*** Raw data Section Begins ***
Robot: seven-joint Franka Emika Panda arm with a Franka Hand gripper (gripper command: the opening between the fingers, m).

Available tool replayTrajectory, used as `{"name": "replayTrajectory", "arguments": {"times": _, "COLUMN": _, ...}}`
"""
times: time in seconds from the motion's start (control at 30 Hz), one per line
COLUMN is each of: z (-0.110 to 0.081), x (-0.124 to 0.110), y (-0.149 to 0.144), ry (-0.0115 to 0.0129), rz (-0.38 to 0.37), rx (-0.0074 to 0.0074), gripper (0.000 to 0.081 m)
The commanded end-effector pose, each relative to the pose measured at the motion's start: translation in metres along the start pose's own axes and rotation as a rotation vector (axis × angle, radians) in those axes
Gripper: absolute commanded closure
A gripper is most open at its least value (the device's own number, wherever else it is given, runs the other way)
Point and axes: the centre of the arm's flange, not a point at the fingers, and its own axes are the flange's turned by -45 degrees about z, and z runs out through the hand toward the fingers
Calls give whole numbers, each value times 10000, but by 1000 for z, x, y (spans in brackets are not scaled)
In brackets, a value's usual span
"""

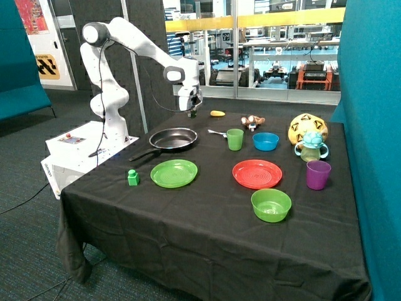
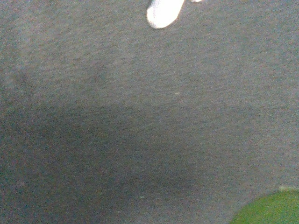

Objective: Cook the capsicum and place it on a plate

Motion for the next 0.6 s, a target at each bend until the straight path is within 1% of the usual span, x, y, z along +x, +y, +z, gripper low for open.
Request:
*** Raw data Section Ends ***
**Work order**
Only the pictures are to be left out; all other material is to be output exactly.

**Response below**
Robot: seven-joint Franka Emika Panda arm with a Franka Hand gripper (gripper command: the opening between the fingers, m).

Available tool replayTrajectory, used as `{"name": "replayTrajectory", "arguments": {"times": _, "COLUMN": _, ...}}`
"""
times: time in seconds from the motion's start (control at 30 Hz), one per line
COLUMN is each of: z (-0.110 to 0.081), x (-0.124 to 0.110), y (-0.149 to 0.144), ry (-0.0115 to 0.0129), rz (-0.38 to 0.37), rx (-0.0074 to 0.0074), gripper (0.000 to 0.081 m)
The commanded end-effector pose, each relative to the pose measured at the motion's start: translation in metres along the start pose's own axes and rotation as a rotation vector (axis × angle, radians) in those axes
Gripper: absolute commanded closure
A gripper is most open at its least value (the device's own number, wherever else it is given, runs the other way)
Point and axes: the centre of the arm's flange, not a point at the fingers, and its own axes are the flange's turned by -45 degrees about z, and z runs out through the hand toward the fingers
Calls give whole numbers, each value times 10000, but by 1000 for z, x, y (spans in brackets are not scaled)
In brackets, a value's usual span
"""


Objective: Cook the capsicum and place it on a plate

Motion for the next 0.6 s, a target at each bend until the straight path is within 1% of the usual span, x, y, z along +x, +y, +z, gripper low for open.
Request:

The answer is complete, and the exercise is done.